* **SUPPLIED ENTRIES**:
- Opening Delimiter -

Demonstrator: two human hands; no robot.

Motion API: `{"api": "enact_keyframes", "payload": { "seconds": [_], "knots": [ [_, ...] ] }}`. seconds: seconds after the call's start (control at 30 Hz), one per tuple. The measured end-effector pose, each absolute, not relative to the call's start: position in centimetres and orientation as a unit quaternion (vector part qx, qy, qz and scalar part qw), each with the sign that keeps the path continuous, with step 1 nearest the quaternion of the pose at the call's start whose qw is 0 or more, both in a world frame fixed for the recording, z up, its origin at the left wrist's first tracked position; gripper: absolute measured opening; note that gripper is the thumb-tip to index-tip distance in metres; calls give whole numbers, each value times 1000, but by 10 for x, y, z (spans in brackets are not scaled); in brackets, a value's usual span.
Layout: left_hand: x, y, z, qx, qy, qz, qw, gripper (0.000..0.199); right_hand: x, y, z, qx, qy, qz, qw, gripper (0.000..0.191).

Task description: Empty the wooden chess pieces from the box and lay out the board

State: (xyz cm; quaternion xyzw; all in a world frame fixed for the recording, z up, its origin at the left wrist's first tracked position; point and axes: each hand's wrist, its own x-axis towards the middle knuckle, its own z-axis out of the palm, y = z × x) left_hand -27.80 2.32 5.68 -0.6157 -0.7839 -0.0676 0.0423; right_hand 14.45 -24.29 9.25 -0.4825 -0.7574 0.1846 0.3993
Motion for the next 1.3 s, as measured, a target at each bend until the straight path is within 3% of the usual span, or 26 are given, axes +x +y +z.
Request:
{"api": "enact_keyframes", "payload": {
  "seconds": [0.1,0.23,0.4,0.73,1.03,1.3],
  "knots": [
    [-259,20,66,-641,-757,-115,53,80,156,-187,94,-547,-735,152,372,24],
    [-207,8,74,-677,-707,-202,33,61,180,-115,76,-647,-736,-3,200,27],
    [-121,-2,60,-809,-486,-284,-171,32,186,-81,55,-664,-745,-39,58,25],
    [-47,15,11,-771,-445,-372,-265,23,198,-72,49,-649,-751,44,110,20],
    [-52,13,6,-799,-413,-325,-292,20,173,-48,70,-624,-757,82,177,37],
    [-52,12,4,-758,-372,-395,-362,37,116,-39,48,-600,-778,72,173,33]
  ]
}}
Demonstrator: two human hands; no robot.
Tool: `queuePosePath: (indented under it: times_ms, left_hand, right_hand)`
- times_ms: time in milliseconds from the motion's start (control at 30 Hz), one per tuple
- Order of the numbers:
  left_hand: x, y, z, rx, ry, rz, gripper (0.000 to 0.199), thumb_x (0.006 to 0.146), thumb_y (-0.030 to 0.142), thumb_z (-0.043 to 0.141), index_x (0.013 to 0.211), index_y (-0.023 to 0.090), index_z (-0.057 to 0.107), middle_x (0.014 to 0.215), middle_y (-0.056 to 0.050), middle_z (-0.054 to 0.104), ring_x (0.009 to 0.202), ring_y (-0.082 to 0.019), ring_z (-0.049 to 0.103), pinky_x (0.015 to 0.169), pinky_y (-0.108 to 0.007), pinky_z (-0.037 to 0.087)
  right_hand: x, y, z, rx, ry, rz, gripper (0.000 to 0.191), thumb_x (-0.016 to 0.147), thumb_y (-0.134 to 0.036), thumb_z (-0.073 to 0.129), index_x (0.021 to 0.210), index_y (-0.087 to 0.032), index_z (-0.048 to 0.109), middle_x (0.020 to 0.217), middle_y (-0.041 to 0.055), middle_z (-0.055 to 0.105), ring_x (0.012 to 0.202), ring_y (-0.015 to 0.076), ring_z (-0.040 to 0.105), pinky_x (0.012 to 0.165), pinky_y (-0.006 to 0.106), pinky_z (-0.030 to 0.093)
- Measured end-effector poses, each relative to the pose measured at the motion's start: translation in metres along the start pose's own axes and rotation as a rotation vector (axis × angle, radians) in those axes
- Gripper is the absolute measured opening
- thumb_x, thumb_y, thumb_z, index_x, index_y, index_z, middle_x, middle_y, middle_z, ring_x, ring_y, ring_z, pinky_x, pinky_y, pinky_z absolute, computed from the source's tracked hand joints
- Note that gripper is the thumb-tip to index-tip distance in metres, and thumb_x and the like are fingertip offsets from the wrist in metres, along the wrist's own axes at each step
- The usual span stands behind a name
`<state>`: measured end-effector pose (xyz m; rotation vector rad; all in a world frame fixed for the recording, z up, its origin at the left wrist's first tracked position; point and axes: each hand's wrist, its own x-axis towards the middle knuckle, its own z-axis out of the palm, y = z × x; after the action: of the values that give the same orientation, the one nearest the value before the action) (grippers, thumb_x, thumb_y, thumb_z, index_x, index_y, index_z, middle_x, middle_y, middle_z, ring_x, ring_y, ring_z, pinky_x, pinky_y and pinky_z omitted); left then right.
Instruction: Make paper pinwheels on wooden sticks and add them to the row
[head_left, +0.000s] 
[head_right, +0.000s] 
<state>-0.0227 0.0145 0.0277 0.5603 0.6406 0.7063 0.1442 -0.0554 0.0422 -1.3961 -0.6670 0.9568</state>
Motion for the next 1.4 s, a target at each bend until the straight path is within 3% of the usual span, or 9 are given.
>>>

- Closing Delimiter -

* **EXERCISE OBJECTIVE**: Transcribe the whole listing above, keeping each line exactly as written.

* **WORKED SOLUTION**:
Demonstrator: two human hands; no robot.

Motion API: `{"api": "enact_keyframes", "payload": { "seconds": [_], "knots": [ [_, ...] ] }}`. seconds: seconds after the call's start (control at 30 Hz), one per tuple. The measured end-effector pose, each absolute, not relative to the call's start: position in centimetres and orientation as a unit quaternion (vector part qx, qy, qz and scalar part qw), each with the sign that keeps the path continuous, with step 1 nearest the quaternion of the pose at the call's start whose qw is 0 or more, both in a world frame fixed for the recording, z up, its origin at the left wrist's first tracked position; gripper: absolute measured opening; note that gripper is the thumb-tip to index-tip distance in metres; calls give whole numbers, each value times 1000, but by 10 for x, y, z (spans in brackets are not scaled); in brackets, a value's usual span.
Layout: left_hand: x, y, z, qx, qy, qz, qw, gripper (0.000..0.199); right_hand: x, y, z, qx, qy, qz, qw, gripper (0.000..0.191).

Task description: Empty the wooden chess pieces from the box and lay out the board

State: (xyz cm; quaternion xyzw; all in a world frame fixed for the recording, z up, its origin at the left wrist's first tracked position; point and axes: each hand's wrist, its own x-axis towards the middle knuckle, its own z-axis out of the palm, y = z × x) left_hand -27.80 2.32 5.68 -0.6157 -0.7839 -0.0676 0.0423; right_hand 14.45 -24.29 9.25 -0.4825 -0.7574 0.1846 0.3993
Motion for the next 1.3 s, as measured, a target at each bend until the straight path is within 3% of the usual span, or 26 are given, axes +x +y +z.
Request:
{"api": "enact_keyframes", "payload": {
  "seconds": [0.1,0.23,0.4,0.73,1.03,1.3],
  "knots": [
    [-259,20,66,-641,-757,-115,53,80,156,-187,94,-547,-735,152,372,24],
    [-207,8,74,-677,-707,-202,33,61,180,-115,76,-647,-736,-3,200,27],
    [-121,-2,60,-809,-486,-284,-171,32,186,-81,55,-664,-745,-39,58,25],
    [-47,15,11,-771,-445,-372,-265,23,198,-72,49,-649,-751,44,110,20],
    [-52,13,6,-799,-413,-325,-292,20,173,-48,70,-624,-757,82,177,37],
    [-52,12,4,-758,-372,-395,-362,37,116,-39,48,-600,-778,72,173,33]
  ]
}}
Demonstrator: two human hands; no robot.
Tool: `queuePosePath: (indented under it: times_ms, left_hand, right_hand)`
- times_ms: time in milliseconds from the motion's start (control at 30 Hz), one per tuple
- Order of the numbers:
  left_hand: x, y, z, rx, ry, rz, gripper (0.000 to 0.199), thumb_x (0.006 to 0.146), thumb_y (-0.030 to 0.142), thumb_z (-0.043 to 0.141), index_x (0.013 to 0.211), index_y (-0.023 to 0.090), index_z (-0.057 to 0.107), middle_x (0.014 to 0.215), middle_y (-0.056 to 0.050), middle_z (-0.054 to 0.104), ring_x (0.009 to 0.202), ring_y (-0.082 to 0.019), ring_z (-0.049 to 0.103), pinky_x (0.015 to 0.169), pinky_y (-0.108 to 0.007), pinky_z (-0.037 to 0.087)
  right_hand: x, y, z, rx, ry, rz, gripper (0.000 to 0.191), thumb_x (-0.016 to 0.147), thumb_y (-0.134 to 0.036), thumb_z (-0.073 to 0.129), index_x (0.021 to 0.210), index_y (-0.087 to 0.032), index_z (-0.048 to 0.109), middle_x (0.020 to 0.217), middle_y (-0.041 to 0.055), middle_z (-0.055 to 0.105), ring_x (0.012 to 0.202), ring_y (-0.015 to 0.076), ring_z (-0.040 to 0.105), pinky_x (0.012 to 0.165), pinky_y (-0.006 to 0.106), pinky_z (-0.030 to 0.093)
- Measured end-effector poses, each relative to the pose measured at the motion's start: translation in metres along the start pose's own axes and rotation as a rotation vector (axis × angle, radians) in those axes
- Gripper is the absolute measured opening
- thumb_x, thumb_y, thumb_z, index_x, index_y, index_z, middle_x, middle_y, middle_z, ring_x, ring_y, ring_z, pinky_x, pinky_y, pinky_z absolute, computed from the source's tracked hand joints
- Note that gripper is the thumb-tip to index-tip distance in metres, and thumb_x and the like are fingertip offsets from the wrist in metres, along the wrist's own axes at each step
- The usual span stands behind a name
`<state>`: measured end-effector pose (xyz m; rotation vector rad; all in a world frame fixed for the recording, z up, its origin at the left wrist's first tracked position; point and axes: each hand's wrist, its own x-axis towards the middle knuckle, its own z-axis out of the palm, y = z × x; after the action: of the values that give the same orientation, the one nearest the value before the action) (grippers, thumb_x, thumb_y, thumb_z, index_x, index_y, index_z, middle_x, middle_y, middle_z, ring_x, ring_y, ring_z, pinky_x, pinky_y and pinky_z omitted); left then right.
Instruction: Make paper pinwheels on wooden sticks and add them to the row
[head_left, +0.000s] 
[head_right, +0.000s] 
<state>-0.0227 0.0145 0.0277 0.5603 0.6406 0.7063 0.1442 -0.0554 0.0422 -1.3961 -0.6670 0.9568</state>
Motion for the next 1.4 s, a target at each bend until the straight path is within 3% of the usual span, or 9 are given.
>>>

This exercise requires nothing more.